When you produce electricity in a coal fired plant, you don't burn raw coal. The coal is pulverised into a fine dust, which is then blown into the fire chamber. The dust ignites faster and hotter, and burns cleaner, lowering the end emissions.

So if you are going to replace the fuel, but not the plant, you need the new fuel to work in the same system. By making wood pellets, those pellets ( with very few alterations to the feed system) can be fed right into existing coal fired Electrical plants.
 
What is the advantage of pressing wood into pellets? Why not burn it as is?

Well, the way it's intended... and mostly working here (a poor EU country), it's not whole trees grind in sawdust to produce those, but use either waste products of woodworking, actual already existing sawdust collected from sawmills, furniture makers and similar, or branches and other not easily usable parts (like wood with multiple metal shards inclusions since both world wars, yes, our industrial sawmills now x-rays every log before cutting, to protect their blades), or purpose grown fast growing woods, like willow farms where stalks are cut every third year or so (such willow farms are great additional facilities at water treatment facilities).

Here, we have done the pine forest wood farming for centuries, but it's native ecosystem and the cycle is normally long, 80-90 years, and managed right it offers great biodiversity.
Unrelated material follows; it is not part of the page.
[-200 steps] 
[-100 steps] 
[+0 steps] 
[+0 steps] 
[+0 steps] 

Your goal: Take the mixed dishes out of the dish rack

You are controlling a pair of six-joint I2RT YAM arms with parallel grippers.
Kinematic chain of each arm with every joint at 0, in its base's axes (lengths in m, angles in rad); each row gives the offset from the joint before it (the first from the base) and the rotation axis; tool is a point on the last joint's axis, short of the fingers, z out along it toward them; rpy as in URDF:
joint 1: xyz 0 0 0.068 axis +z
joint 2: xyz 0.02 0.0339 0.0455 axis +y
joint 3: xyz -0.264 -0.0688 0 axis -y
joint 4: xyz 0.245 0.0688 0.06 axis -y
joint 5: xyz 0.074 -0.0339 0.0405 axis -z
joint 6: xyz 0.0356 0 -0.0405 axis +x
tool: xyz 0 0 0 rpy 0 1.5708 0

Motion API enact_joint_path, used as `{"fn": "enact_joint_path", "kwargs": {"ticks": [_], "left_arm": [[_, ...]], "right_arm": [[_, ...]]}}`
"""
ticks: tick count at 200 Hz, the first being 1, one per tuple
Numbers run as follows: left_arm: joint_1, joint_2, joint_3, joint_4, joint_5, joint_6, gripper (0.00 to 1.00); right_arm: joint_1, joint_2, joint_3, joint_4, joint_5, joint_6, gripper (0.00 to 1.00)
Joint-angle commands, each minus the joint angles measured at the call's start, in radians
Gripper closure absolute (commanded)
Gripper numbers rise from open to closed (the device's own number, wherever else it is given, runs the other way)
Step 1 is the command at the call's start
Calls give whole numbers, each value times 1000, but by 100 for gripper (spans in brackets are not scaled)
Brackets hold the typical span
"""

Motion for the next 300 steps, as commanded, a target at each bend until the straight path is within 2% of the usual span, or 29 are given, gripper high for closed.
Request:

We are currently over cutting too, even while on paper forest coverage is growing, it happens at expense of abandoned ameliorated farmland overgrowing with bushes naturally, while cleanings are still accounted as woodland (well, here it is at least bushes within a few years even if nothing is done to replant, as is mandated by rules).
 
What is the advantage of pressing wood into pellets? Why not burn it as is?
As already pointed out the start of the market was using waste sawdust. Oxygen is a critical component for a fire. The pellets let air move in and around individual pellets so they burn. A pile of sawdust would mostly just go out with most of the sawdust unburnt.

The other reason is because there were wood stoves built especially to use those waste wood pellets. Instead of constantly needing to tend a fire and add more wood, they are designed so you can load a large bin with pellets. The stove then feeds them into combustion chamber over time. That maintains relatively constant levels of heat output. If you are using wood as your primary or only heat source that is really useful. Traditional wood stoves can cause big swings in inside temps.